THE PROBLEM: Down to the last line, reproduce the data below exactly.

MATERIAL PROVIDED:
********************
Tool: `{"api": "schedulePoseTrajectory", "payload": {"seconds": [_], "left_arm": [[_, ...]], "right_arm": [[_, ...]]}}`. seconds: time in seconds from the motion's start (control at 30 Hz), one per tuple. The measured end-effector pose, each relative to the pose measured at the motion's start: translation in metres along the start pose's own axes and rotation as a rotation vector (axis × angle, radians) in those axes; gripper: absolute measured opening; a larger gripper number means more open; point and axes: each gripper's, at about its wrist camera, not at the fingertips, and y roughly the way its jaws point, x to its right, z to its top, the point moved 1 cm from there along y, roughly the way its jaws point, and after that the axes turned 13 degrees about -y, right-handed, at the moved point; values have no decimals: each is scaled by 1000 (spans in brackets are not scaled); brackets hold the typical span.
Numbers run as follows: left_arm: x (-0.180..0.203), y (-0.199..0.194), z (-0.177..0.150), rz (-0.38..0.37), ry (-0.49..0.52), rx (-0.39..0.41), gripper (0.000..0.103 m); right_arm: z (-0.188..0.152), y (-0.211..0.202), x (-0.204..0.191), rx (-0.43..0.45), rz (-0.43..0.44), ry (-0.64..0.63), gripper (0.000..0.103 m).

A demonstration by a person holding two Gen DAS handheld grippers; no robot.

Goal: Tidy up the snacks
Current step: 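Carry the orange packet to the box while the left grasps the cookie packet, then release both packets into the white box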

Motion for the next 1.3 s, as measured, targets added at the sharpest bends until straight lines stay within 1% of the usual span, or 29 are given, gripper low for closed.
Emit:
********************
WRITTEN RESPONSE:
Tool: `{"api": "schedulePoseTrajectory", "payload": {"seconds": [_], "left_arm": [[_, ...]], "right_arm": [[_, ...]]}}`. seconds: time in seconds from the motion's start (control at 30 Hz), one per tuple. The measured end-effector pose, each relative to the pose measured at the motion's start: translation in metres along the start pose's own axes and rotation as a rotation vector (axis × angle, radians) in those axes; gripper: absolute measured opening; a larger gripper number means more open; point and axes: each gripper's, at about its wrist camera, not at the fingertips, and y roughly the way its jaws point, x to its right, z to its top, the point moved 1 cm from there along y, roughly the way its jaws point, and after that the axes turned 13 degrees about -y, right-handed, at the moved point; values have no decimals: each is scaled by 1000 (spans in brackets are not scaled); brackets hold the typical span.
Numbers run as follows: left_arm: x (-0.180..0.203), y (-0.199..0.194), z (-0.177..0.150), rz (-0.38..0.37), ry (-0.49..0.52), rx (-0.39..0.41), gripper (0.000..0.103 m); right_arm: z (-0.188..0.152), y (-0.211..0.202), x (-0.204..0.191), rx (-0.43..0.45), rz (-0.43..0.44), ry (-0.64..0.63), gripper (0.000..0.103 m).

A demonstration by a person holding two Gen DAS handheld grippers; no robot.

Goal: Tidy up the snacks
Current step: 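Carry the orange packet to the box while the left grasps the cookie packet, then release both packets into the white box
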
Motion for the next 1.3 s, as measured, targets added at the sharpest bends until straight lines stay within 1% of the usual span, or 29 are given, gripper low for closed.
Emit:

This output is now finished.